TASK
Some lines below hold "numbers". Pick them out and copy them.

INFORMATION SHOWN

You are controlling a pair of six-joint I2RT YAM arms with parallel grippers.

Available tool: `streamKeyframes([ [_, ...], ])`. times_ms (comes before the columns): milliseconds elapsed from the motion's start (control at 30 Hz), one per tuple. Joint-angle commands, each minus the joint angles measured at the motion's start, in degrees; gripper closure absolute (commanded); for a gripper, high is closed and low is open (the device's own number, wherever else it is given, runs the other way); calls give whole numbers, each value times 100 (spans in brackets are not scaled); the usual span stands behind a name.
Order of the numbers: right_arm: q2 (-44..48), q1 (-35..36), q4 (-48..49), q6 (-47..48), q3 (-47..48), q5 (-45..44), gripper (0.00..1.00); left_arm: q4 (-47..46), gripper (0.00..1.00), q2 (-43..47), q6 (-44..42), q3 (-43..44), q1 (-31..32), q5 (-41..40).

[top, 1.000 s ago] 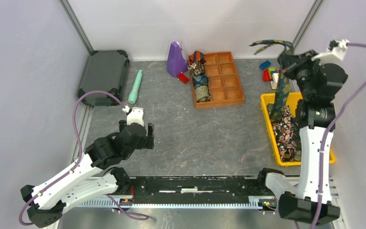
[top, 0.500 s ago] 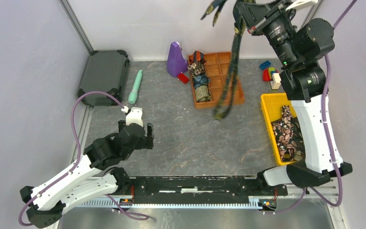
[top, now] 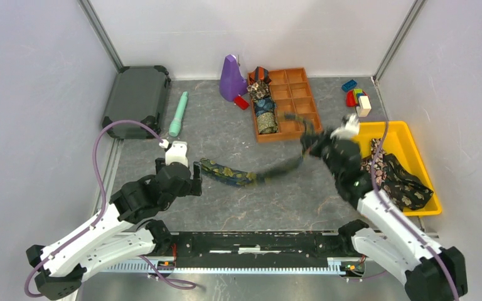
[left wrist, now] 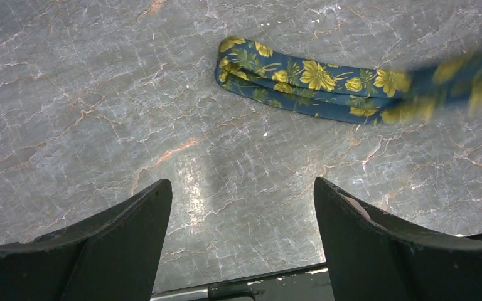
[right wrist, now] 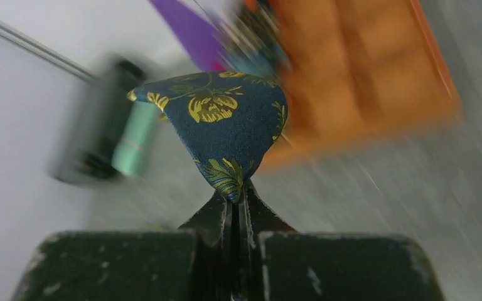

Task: Roll the ties
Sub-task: Place the tie at the center of the board.

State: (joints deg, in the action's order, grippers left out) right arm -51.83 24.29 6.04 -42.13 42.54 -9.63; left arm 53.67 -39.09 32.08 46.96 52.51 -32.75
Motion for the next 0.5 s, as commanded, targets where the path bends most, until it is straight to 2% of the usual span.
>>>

WORKED SOLUTION
Available tool: `streamKeyframes([ [_, ...], ])`. times_ms (comes before the columns): milliseconds elapsed from the motion's start (control at 30 Hz), one per tuple. Joint-angle commands, each minus the joint angles measured at the motion's start, in degrees; gripper closure absolute (commanded); for a gripper, high is closed and low is open (the device's own number, wherever else it is given, runs the other way); calls give whole numbers, each value times 100 (spans in brackets are not scaled); the usual span stands behind a name.
Order of the numbers: right_arm: q2 (-44..48), q1 (-35..36), q4 (-48..49), q6 (-47..48), q3 (-47..48), q5 (-45..44), gripper (0.00..1.00); left_arm: q4 (-47..46), gripper (0.00..1.00), q2 (-43..47), q6 (-44..42), q3 (-43..44), q1 (-31..32), q5 (-41..40).

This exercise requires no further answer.